Buying Lumber: Tips, Tricks & Advice To Help You Shop Like A Pro

Buying Lumber

When you’re buying lumber for your next woodworking project you need to make sure that you know what you’re asking for. Here are some tips and tricks to help you to shop like a professional the next time you head out to buy boards.

Where To Buy Lumber

The first step in buying lumber is to know where to get it in the first place. Although you can find lumber in a regular DIY or home center, going to a lumber yard is often a better prospect. You’ll have a much wider choice of boards to pick from and their range will be more varied than anything you’ll find in a home center. While home centers tend to focus primarily on pine and construction lumber, lumber yards will also have hardwoods that are suited to making furniture and you may also be able to find a good selection of reclaimed woods.

The Basics

Types of Wood

Construction projects require softwoods like pine, cedar, spruce, fir or larch, however if you’re making furniture you’ll need hardwoods like mahogany, oak, walnut, birch, ash, cherry or maple. Make sure you choose the right type for your project.

Board Sizes

If you’ve never been to the lumber yard before you’ll probably be confused by all the different types and sizes of wood available. From 2 inch width right up to 12 inches in width and with lengths as long as 12’ you’ll find everything you need here. Remember when you’re buying that the measurements that are listed for each board aren’t actually accurate. For example, a 1” x 4” x 8’ board actually measures 0.75” x 3.5” x 8’.

As a rule of thumb, if it says that the board is 1” it will actually be 0.75”. If the stated number is 2” or bigger, subtract 1/2 “ from the measurement. Usually, the length is accurate.

One of the greatest complaints that woodworkers have is that today’s boards are narrower than they used to be. In the past, boards which were 30 inches in width and above were easy to find. This allowed woodworkers to make all kinds of big pieces with uninterrupted and beautiful figures.

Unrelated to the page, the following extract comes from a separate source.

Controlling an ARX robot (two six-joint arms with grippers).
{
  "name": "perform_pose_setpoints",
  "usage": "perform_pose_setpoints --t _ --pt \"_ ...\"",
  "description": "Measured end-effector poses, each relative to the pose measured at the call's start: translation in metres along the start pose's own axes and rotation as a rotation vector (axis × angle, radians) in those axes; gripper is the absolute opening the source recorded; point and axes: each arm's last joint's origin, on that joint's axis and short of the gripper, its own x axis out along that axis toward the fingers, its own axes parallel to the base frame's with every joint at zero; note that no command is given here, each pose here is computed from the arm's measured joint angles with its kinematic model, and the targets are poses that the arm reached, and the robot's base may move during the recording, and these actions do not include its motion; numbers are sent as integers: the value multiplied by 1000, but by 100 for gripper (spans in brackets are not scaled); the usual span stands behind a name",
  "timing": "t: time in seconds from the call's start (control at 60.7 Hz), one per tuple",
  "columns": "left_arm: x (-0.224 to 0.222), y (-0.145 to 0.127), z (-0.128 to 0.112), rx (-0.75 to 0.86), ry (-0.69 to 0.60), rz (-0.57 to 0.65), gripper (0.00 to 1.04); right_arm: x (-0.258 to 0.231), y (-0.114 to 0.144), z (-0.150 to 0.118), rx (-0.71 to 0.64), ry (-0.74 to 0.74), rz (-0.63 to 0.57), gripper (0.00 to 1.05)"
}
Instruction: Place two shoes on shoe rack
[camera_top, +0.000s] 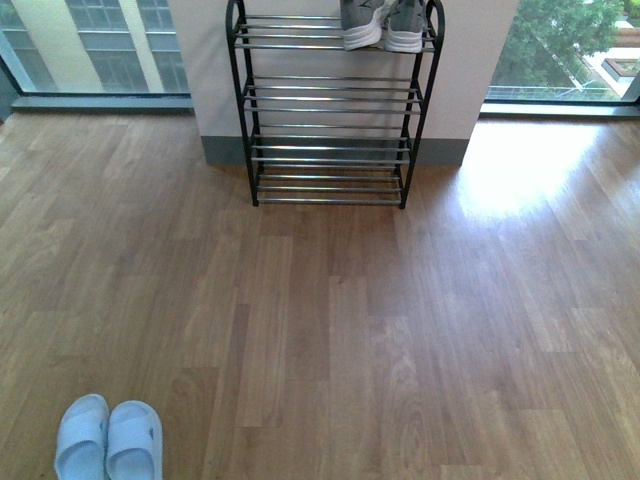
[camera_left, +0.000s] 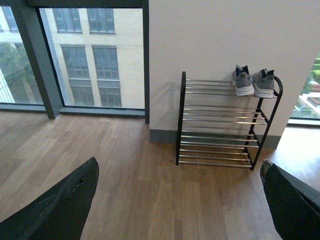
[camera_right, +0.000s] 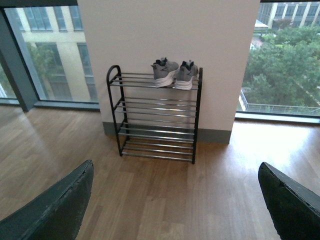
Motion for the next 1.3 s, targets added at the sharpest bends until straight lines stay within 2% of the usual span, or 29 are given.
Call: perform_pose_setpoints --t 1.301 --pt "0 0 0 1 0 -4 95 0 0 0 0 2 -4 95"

Unfortunately, these days, such large boards are rare and are highly prized. If you find them, they are at a premium since the majority of boards are 6 inches to 12 inches in width.

Be Aware Of Green Wood

Green wood is wood which is freshly cut and not dried. Remember if you buy green wood that it could well shift as it warps over time since it will dry out. Although warping isn’t too much of an issue if you’re using a thick 1 x 1 board, if you’re using a 2 by it’s a much bigger deal. Remember that a short width board will warp more than a longer width one.

Finding Quality Boards

If you’re working on a project where a perfect finish is essential you need to make sure that you’re choosing high quality wood. Avoid any wood which is bowed, cracked, chipped or which has visible knots as it will be harder to work with and will produce a less professional result. This is especially the case if you’re making furniture as you need flawless wood.

Frequently Asked Questions

How Is Lumber Sold?

Wood is sold in several standard thicknesses which are in quarter inch increments (or quarters). If you need a board which is 1” thick you’re asking for a four quarter. There are also 5/4, 6/4 and 8/4 too. You’ll find that lumber will be sold in board feet units. 1 board foot measures 12” x 12” x 1”. When calculating board feet, multiply the board’s width by its length by its thickness then divide the total by 144.

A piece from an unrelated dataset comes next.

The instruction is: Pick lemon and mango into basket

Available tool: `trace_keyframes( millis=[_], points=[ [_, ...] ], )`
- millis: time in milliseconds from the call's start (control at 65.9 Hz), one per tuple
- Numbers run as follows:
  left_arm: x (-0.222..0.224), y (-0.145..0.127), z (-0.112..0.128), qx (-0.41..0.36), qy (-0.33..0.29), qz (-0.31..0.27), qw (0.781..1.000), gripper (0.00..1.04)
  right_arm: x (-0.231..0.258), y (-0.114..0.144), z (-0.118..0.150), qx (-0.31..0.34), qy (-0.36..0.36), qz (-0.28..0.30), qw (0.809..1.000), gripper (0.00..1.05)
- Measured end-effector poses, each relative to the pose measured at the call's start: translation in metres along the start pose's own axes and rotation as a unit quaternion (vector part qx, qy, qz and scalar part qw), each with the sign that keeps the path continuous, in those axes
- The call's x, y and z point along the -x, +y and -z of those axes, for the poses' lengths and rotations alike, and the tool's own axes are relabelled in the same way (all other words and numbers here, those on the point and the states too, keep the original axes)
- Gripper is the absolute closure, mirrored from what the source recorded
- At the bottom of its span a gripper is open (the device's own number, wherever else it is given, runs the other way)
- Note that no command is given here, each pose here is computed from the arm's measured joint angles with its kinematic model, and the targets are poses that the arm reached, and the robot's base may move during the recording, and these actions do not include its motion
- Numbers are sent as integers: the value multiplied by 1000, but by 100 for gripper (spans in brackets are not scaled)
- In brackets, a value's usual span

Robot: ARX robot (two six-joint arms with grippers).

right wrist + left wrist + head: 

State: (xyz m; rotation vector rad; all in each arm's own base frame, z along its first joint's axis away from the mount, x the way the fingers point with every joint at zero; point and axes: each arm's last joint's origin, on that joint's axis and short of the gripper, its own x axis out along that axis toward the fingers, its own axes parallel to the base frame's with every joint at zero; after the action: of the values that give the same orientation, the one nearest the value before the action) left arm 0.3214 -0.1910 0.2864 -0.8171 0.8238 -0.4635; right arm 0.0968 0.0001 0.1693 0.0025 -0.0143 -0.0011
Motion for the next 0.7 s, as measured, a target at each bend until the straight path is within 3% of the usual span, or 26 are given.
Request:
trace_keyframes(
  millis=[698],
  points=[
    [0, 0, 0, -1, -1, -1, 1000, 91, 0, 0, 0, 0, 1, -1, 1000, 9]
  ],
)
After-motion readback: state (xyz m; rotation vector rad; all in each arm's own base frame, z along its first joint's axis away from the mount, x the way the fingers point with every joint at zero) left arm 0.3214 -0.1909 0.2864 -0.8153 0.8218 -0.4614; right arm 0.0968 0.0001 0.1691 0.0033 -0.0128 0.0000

Can Buying Bowed Boards Save You Money?

Yes! If you’re working on a woodworking project which doesn’t require absolute perfection, you can save money by choosing a board which is chipped, cracked or bowed. Perfect boards will be a lot more expensive but if they aren’t strictly essential for the needs of your project you can usually get a discount on a piece which is damaged.

Rough Or Dressed Wood?

There are two main options when buying wood from a lumber yard. You can choose from either dressed or rough boards. Rough lumber has come straight from the sawmill and has an uneven and rough surface with the marks from cutting at the sawmill still being visible. Dressed wood has been through the planer for smoothness. A board which is an S2S designation has been surfaces on 2 parallel sides. An S4S designated board is surfaces on all of its sides. This means that you’ll lose some thickness so if you need more flexibility in terms of thickness get your lumber rough. Rough lumber is also cheaper than lumber which has been finished.

What About Cut Offs?

If you’re wanting to make something small and don’t need a large amount of high quality lumber it’s worth going through the cut-offs pile. The cut-off pile will be made up of the bits that have been cut off by other buyers so that they can fit their boards into their car or truck and then left behind. Great wood can be found at discounted prices in this pile and it is ideal for making small projects. If you need really high quality wood for your particular project, look in the premium lumber section. You’ll find here all of the boards which are exceptionally high quality either in terms of color or figure.

What’s Next

Follow these tips when you’re buying lumber and you’ll find that you feel less out of your depth while making your purchase. A lumber yard is the best choice when purchasing wood for your next woodworking project since you can ask more specific questions and receive more knowledgeable answers from the experts in the field. You’ll also have a much greater choice of wood types and sizes to pick from.